Pictures should be left out when the listing below is repeated word for word.

*** Opening SUPPLIED INFORMATION ***

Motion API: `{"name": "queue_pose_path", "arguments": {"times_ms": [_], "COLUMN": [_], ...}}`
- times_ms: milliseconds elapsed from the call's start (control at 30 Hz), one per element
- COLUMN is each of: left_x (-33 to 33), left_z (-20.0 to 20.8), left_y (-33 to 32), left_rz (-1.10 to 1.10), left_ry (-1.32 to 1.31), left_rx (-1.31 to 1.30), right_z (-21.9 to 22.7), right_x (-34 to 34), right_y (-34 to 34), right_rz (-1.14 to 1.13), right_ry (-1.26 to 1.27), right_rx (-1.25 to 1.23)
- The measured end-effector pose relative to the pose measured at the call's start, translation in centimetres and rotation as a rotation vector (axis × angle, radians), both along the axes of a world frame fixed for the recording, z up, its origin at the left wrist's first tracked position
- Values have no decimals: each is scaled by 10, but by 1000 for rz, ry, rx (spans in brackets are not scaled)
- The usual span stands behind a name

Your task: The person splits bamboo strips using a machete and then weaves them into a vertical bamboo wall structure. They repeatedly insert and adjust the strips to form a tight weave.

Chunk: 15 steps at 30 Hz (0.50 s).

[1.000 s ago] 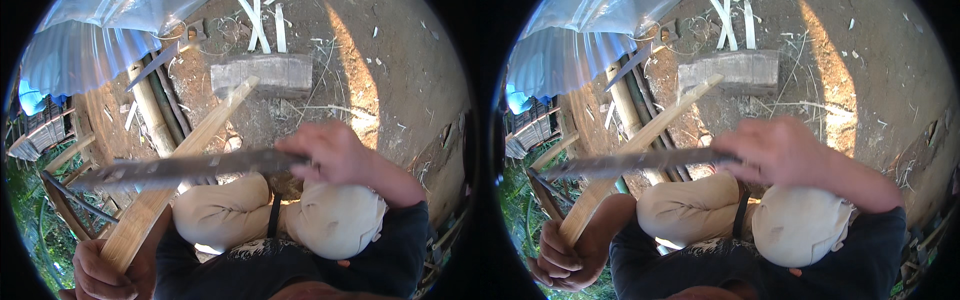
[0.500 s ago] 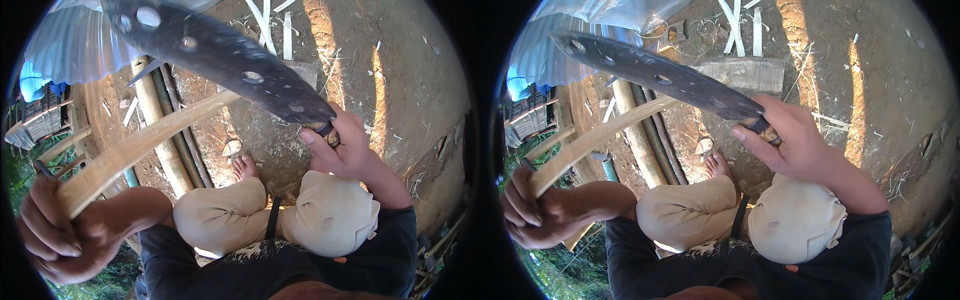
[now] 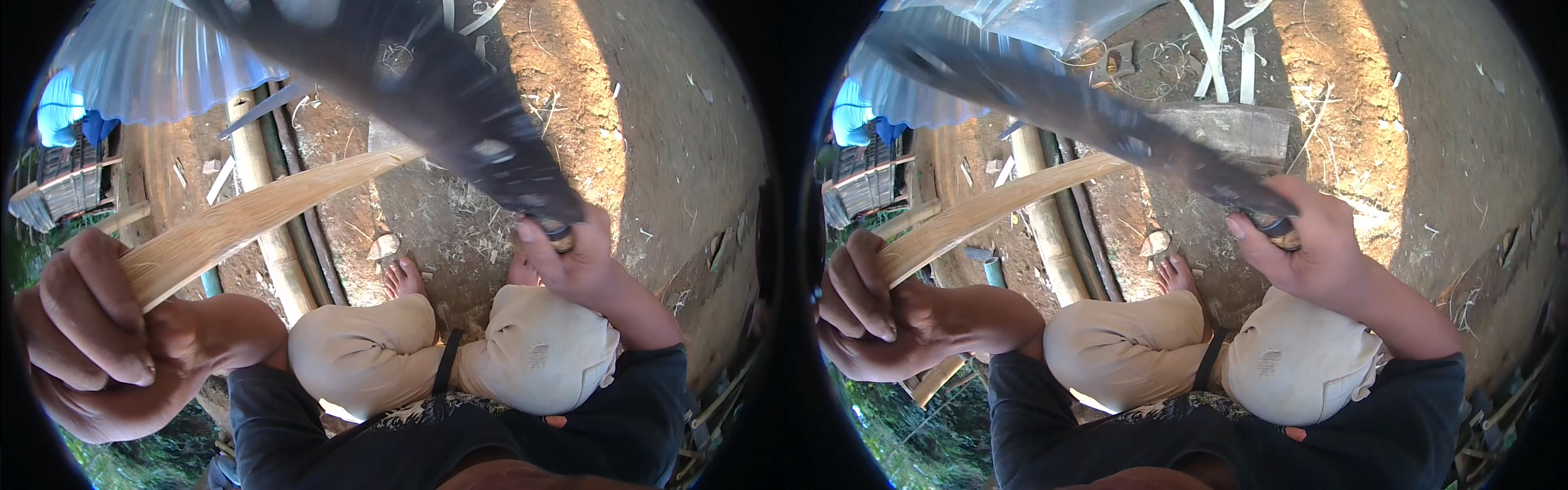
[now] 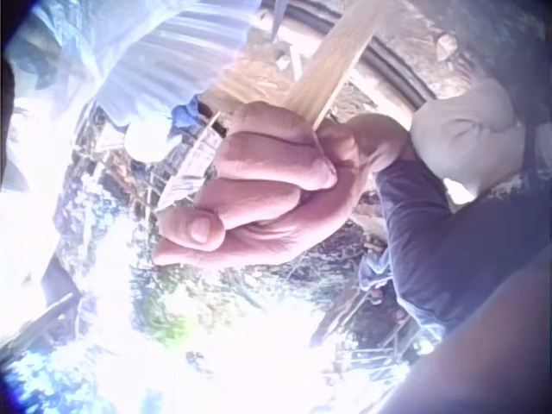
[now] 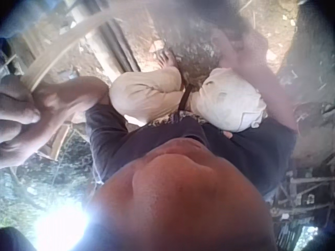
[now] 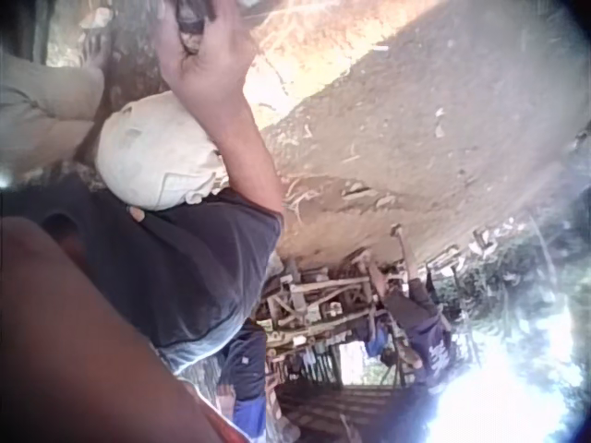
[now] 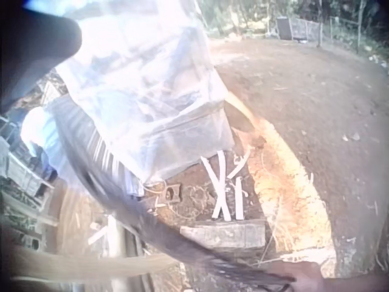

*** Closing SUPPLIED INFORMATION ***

RESPONSE -
Motion API: `{"name": "queue_pose_path", "arguments": {"times_ms": [_], "COLUMN": [_], ...}}`
- times_ms: milliseconds elapsed from the call's start (control at 30 Hz), one per element
- COLUMN is each of: left_x (-33 to 33), left_z (-20.0 to 20.8), left_y (-33 to 32), left_rz (-1.10 to 1.10), left_ry (-1.32 to 1.31), left_rx (-1.31 to 1.30), right_z (-21.9 to 22.7), right_x (-34 to 34), right_y (-34 to 34), right_rz (-1.14 to 1.13), right_ry (-1.26 to 1.27), right_rx (-1.25 to 1.23)
- The measured end-effector pose relative to the pose measured at the call's start, translation in centimetres and rotation as a rotation vector (axis × angle, radians), both along the axes of a world frame fixed for the recording, z up, its origin at the left wrist's first tracked position
- Values have no decimals: each is scaled by 10, but by 1000 for rz, ry, rx (spans in brackets are not scaled)
- The usual span stands behind a name

Your task: The person splits bamboo strips using a machete and then weaves them into a vertical bamboo wall structure. They repeatedly insert and adjust the strips to form a tight weave.

Chunk: 15 steps at 30 Hz (0.50 s).

[1.000 s ago] 
[0.500 s ago] 
[now] 
[now] 
[now] 
[now] 
[now] 

The answer has been written out completely.